Commit Graph

4 Commits

Author SHA1 Message Date
Egon Elbre
566fc8ee25 satellite/repair: test inmemory/disk difference only once
We don't need to have every single test for both, only one for
each should be sufficient. For all other tests it doesn't matter
which one we use.

Change-Id: I9962206a4ee025d367332c29ea3e6bc9f0f9a1de
2022-03-29 14:08:13 +03:00
paul cannon
d3604a5e90 satellite/repair: use survivability model for segment health
The chief segment health models we've come up with are the "immediate
danger" model and the "survivability" model. The former calculates the
chance of losing a segment becoming lost in the next time period (using
the CDF of the binomial distribution to estimate the chance of x nodes
failing in that period), while the latter estimates the number of
iterations for which a segment can be expected to survive (using the
mean of the negative binomial distribution).
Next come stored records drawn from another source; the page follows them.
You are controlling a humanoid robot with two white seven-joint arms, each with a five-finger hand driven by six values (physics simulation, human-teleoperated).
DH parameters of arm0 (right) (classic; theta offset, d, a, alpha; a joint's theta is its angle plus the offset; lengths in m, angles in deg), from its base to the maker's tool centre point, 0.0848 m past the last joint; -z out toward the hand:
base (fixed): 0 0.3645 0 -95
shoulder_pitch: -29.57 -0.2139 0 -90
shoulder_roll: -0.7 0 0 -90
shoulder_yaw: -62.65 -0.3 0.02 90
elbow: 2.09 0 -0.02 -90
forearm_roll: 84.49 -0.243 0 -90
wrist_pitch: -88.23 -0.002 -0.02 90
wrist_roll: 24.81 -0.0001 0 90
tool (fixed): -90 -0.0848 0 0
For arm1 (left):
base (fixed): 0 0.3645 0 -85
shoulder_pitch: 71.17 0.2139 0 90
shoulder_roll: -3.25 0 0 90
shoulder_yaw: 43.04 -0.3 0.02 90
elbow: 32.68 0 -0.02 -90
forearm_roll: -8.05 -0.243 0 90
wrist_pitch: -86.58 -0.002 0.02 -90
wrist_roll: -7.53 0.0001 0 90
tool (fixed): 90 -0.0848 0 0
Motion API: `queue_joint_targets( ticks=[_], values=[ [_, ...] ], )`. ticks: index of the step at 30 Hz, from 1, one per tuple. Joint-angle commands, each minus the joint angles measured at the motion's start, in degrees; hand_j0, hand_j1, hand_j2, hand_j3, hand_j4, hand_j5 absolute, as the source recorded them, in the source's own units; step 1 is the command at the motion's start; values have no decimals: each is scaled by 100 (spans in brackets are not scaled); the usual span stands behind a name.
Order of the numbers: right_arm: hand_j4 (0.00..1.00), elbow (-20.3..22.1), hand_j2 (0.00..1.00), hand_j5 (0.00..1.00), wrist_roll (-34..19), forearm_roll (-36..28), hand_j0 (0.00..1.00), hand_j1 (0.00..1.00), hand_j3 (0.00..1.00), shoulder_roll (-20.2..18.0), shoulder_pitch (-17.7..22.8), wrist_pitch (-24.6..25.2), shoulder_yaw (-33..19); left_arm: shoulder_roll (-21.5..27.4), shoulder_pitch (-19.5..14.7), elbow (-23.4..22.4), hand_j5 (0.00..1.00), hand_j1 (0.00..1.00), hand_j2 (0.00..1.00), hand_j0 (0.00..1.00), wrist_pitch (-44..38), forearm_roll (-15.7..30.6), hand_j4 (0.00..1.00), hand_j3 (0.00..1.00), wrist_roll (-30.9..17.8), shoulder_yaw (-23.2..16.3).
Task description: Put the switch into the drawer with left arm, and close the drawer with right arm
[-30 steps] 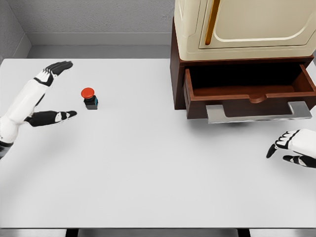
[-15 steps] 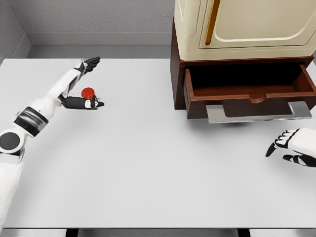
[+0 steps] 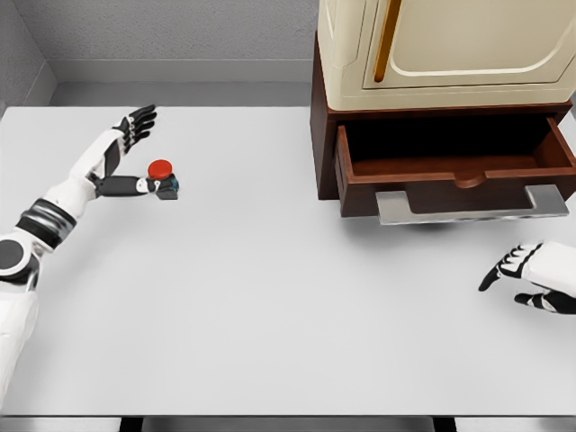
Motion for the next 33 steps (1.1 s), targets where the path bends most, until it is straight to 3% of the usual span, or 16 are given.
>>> queue_joint_targets(
  ticks=[1,8,13,15,20,24,29,33],
  values=[
    [64,2,64,64,6,-83,64,64,64,-8,0,12,14,16,0,-402,100,100,100,100,671,-87,100,100,0,8],
    [66,2,66,66,6,-83,66,66,66,36,35,12,-12,-142,0,-596,100,100,100,100,690,-281,100,100,8,-71],
    [66,11,66,66,-38,-92,66,66,66,106,35,12,-47,-204,-141,-1026,100,100,100,100,689,-325,100,100,8,-80],
    [66,11,66,66,-12,-92,66,66,66,45,35,12,-38,-336,-263,-1290,100,100,100,100,698,-360,100,100,8,-80],
    [66,2,66,66,-29,-215,66,66,66,-131,35,12,-12,-441,-316,-1439,100,100,100,100,698,-404,100,100,8,-80],
    [67,2,67,67,-47,-320,67,67,67,-227,44,12,-3,-529,-554,-1896,100,100,100,100,953,-510,100,100,17,-168],
    [67,2,67,67,-55,-426,67,67,67,-359,97,12,6,-529,-554,-1905,100,100,100,100,971,-510,100,100,17,-168],
    [67,2,67,67,-55,-443,67,67,67,-359,105,12,6,-494,-554,-1897,85,85,85,85,979,-509,85,85,17,-151]
  ],
)
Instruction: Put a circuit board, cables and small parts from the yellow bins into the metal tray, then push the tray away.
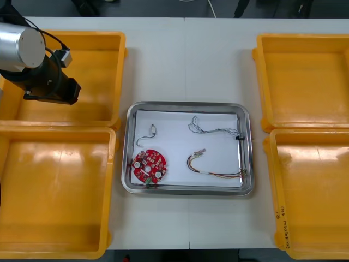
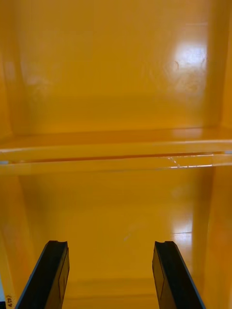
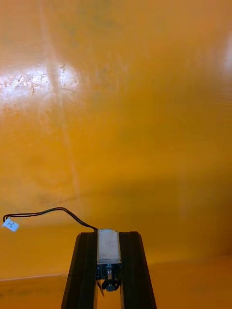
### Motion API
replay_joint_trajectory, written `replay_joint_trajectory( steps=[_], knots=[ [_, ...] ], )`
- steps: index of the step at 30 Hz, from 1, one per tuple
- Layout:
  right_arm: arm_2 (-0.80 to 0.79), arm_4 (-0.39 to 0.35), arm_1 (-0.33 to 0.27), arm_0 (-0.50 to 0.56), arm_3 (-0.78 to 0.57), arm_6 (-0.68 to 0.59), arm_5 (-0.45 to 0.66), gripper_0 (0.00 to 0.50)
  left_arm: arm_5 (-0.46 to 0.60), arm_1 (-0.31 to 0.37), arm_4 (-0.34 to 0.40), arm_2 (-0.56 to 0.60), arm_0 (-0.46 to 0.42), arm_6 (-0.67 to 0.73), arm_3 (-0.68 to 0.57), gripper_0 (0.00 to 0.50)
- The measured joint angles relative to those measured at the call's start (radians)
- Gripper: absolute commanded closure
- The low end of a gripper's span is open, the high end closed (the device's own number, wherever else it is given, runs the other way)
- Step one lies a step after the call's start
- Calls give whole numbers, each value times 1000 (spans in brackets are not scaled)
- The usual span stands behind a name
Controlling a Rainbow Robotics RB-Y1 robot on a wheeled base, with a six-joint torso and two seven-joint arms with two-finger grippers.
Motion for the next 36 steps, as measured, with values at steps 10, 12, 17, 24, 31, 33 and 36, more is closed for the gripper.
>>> replay_joint_trajectory(
  steps=[10,12,17,24,31,33,36],
  knots=[
    [-42,-12,0,120,-25,-3,0,0,135,-6,0,0,-16,5,-105,500],
    [-49,-12,0,144,-25,-3,0,0,167,-14,0,0,-24,22,-130,500],
    [-62,-12,0,180,-26,-3,0,0,226,-42,0,-2,-33,135,-225,500],
    [-68,-4,-1,200,-26,-3,-16,0,277,-81,2,-38,-50,385,-330,500],
    [-68,-4,0,208,-26,-3,-47,0,290,-127,-8,-138,-70,406,-390,500],
    [-70,-4,0,208,-27,-3,-53,0,290,-139,-9,-171,-77,422,-401,500],
    [-73,-4,0,208,-30,-3,-57,0,291,-157,-9,-206,-85,494,-419,500]
  ],
)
The immediate danger model
was a promising one for comparing segment health across segments with
different RS parameters, as it is more precisely what we want to
prevent, but it turns out that practically all segments in production
have infinite health, as the chance of losing segments with any
reasonable estimate of node failure rate is smaller than DBL_EPSILON,
the smallest possible difference from 1.0 representable in a float64
(about 1e-16).

Leaving aside the wisdom of worrying about the repair of segments that
have less than a 1e-16 chance of being lost, we want to be extremely
conservative and proactive in our repair efforts, and the health of the
segments we have been repairing thus far also evaluates to infinity
under the immediate danger model. Thus, we find ourselves reaching for
an alternative.

Dr. Ben saves the day: the survivability model is a reasonably close
approximation of the immediate danger model, and even better, it is
far simpler to calculate and yields manageable values for real-world
segments. The downside to it is that it requires as input an estimate
of the total number of active nodes.

This change replaces the segment health calculation to use the
survivability model, and reinstates the call to SegmentHealth() where it
was reverted. It gets estimates for the total number of active nodes by
leveraging the reliability cache.

Change-Id: Ia5d9b9031b9f6cf0fa7b9005a7011609415527dc
2020-12-17 21:30:17 +00:00
Moby von Briesen
0ec685b173 satellite/{satellitedb, repair/{queue, checker}}: Use new column "segmentHealth" instead of "numHealthy" in injured segments queue
We plan to add support for a new Reed-Solomon scheme soon, but our
repair queue orders segments by least number of healthy pieces first.
With a second RS scheme, fewer healthy pieces will not necessarily
correlate to lower health.

This change just adds the new column in a migration. A separate change
will add the new health function.

Right now, since we only support one RS scheme, behavior will not
change. Number of healthy pieces is being inserted as "segment health"
until the new health function is merged.

Segment health is calculated with a new priority function created in
commit 3e5640359. In order to use the function, a new config value is
added, called NodeFailureRate, representing the approximate probability
of any individual node going down in the duration of one checker run.

Change-Id: I51c4202203faf52528d923befbe886dbf86d02f2
2020-11-16 21:18:09 +00:00
paul cannon
3e56403599 satellite/repair: add a repair health function
This will be used to rank segments in need of repair for attention by
the repair workers.

Change-Id: I5b70650cec933696b4c6d73bb7efb97e3efdf24a
2020-11-11 18:48:51 +00:00